(WORK REQUEST) Find the word "segment" in the listing. Copy out each line where it occurs.

(RECORDS FOR THE TASK)
*** Block opens ***
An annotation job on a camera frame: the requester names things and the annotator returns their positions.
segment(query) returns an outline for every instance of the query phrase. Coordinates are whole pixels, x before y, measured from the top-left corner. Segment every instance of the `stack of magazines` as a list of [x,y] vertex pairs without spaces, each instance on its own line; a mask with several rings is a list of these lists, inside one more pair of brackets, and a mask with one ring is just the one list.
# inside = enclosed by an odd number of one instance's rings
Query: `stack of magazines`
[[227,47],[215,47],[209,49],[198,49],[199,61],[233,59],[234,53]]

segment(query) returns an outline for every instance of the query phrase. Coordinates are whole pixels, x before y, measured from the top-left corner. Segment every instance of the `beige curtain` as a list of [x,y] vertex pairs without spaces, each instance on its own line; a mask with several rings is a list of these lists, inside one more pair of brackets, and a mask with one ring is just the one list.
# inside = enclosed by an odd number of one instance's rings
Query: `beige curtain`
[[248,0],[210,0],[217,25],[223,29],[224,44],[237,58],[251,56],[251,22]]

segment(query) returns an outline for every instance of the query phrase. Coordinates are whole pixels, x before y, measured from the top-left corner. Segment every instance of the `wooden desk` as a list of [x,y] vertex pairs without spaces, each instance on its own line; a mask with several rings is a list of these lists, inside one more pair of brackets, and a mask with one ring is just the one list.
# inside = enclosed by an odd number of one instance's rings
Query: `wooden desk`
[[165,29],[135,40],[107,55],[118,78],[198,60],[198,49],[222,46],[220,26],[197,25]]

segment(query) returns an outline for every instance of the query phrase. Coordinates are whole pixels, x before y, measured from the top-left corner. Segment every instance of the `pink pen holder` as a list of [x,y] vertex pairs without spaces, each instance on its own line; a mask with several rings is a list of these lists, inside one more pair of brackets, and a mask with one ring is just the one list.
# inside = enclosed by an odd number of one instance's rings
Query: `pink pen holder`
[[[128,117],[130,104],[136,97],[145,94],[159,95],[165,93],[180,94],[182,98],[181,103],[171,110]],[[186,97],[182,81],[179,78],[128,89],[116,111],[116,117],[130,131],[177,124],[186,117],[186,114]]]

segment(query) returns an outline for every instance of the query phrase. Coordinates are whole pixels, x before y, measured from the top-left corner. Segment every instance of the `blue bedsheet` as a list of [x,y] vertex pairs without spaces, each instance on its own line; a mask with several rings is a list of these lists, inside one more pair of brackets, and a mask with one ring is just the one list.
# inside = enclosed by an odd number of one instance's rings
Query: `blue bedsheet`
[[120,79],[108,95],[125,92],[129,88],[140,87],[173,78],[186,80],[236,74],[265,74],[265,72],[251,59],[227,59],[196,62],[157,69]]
*** Block closes ***
*** Block opens ***
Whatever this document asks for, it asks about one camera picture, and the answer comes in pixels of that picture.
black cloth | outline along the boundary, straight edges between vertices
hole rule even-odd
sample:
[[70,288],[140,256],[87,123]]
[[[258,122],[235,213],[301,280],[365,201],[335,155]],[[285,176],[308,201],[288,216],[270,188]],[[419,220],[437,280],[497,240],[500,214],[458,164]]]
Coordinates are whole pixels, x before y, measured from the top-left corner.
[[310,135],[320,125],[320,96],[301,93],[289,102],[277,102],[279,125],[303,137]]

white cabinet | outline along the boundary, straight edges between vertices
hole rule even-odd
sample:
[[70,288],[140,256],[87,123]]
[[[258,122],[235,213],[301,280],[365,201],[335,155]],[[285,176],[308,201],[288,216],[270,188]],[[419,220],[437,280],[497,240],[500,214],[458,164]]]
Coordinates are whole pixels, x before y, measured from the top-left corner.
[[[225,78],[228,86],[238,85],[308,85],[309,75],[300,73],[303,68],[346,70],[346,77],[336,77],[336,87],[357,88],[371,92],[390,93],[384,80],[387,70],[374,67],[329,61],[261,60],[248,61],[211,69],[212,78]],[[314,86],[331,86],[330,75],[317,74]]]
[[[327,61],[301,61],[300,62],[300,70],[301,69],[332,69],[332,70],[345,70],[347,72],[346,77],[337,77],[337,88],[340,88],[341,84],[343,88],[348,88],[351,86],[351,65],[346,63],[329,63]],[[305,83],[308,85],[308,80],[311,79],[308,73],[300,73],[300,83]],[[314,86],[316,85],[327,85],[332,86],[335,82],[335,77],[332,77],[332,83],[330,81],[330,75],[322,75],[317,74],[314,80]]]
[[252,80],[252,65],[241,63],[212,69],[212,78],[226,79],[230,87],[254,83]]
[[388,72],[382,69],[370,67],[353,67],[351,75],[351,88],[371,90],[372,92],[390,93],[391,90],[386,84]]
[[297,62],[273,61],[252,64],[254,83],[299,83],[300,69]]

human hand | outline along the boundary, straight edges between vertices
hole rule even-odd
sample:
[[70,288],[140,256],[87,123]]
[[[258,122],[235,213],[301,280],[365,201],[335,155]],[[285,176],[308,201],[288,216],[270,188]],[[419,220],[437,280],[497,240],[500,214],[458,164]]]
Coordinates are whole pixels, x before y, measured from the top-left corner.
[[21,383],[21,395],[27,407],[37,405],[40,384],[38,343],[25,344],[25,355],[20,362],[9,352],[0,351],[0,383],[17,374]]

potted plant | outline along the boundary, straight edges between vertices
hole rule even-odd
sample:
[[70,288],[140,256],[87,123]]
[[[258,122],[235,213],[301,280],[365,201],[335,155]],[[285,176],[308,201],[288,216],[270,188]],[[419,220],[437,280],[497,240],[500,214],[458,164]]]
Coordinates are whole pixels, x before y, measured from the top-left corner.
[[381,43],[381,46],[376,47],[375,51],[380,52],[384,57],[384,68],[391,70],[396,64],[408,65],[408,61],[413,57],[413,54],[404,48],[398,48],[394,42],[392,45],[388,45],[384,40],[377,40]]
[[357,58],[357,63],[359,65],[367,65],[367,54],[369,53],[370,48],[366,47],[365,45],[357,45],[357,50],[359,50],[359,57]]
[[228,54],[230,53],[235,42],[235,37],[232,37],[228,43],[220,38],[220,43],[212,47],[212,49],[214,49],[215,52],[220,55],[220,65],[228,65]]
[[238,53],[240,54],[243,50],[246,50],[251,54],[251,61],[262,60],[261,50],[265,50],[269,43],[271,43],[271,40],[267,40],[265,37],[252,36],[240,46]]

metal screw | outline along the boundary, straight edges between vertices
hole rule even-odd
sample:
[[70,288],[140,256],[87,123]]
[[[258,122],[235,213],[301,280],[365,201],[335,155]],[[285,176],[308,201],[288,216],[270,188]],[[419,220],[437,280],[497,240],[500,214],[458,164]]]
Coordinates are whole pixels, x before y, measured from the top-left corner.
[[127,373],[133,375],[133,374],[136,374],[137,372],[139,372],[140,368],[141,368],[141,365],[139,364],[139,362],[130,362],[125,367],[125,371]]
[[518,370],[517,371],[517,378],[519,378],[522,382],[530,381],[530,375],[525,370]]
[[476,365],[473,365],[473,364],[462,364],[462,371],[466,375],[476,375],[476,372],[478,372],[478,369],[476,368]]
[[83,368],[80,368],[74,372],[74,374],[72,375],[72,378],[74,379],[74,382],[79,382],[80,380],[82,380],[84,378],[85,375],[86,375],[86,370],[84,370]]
*** Block closes ***
(TASK SOLUTION)
segment(query) returns an outline for every instance of the query phrase. Coordinates are whole pixels, x before y, measured from the top-left corner. Segment every instance of the `stack of magazines` as a list of [x,y] vertex pairs without spaces, each instance on its own line; a mask with several rings is a list of these lists, inside one more pair of brackets, and a mask with one ring is just the one list.
segment(query) returns an outline for every instance of the query phrase. Coordinates are whole pixels, x before y, measured from the top-left corner. Segment every instance of the `beige curtain` as a list of [x,y] vertex pairs without spaces, each instance on its own line; a mask with several rings is a list of these lists, inside one more pair of brackets, and a mask with one ring is just the one list.
segment(query) returns an outline for every instance of the query phrase. Coordinates are whole pixels, x before y, measured from the top-left corner. Segment every instance of the `wooden desk` as a list of [x,y] vertex pairs without spaces, each instance on its own line; a mask with several rings is a list of these lists, inside one more pair of brackets, and a mask with one ring is just the one list.
segment(query) returns an outline for every instance of the query phrase. Coordinates are whole pixels, x before y, measured from the top-left corner. Segment every instance of the `pink pen holder` as a list of [x,y] vertex pairs without spaces, each instance on its own line; a mask with several rings is a list of these lists, inside one more pair of brackets, and a mask with one ring is just the one list.
segment(query) returns an outline for every instance of the query phrase. Coordinates are whole pixels, x before y, measured from the top-left corner. Segment every instance of the `blue bedsheet` as a list of [x,y] vertex pairs without spaces, each instance on its own line; a mask with several rings is a list of these lists, inside one more pair of brackets, and a mask with one ring is just the one list.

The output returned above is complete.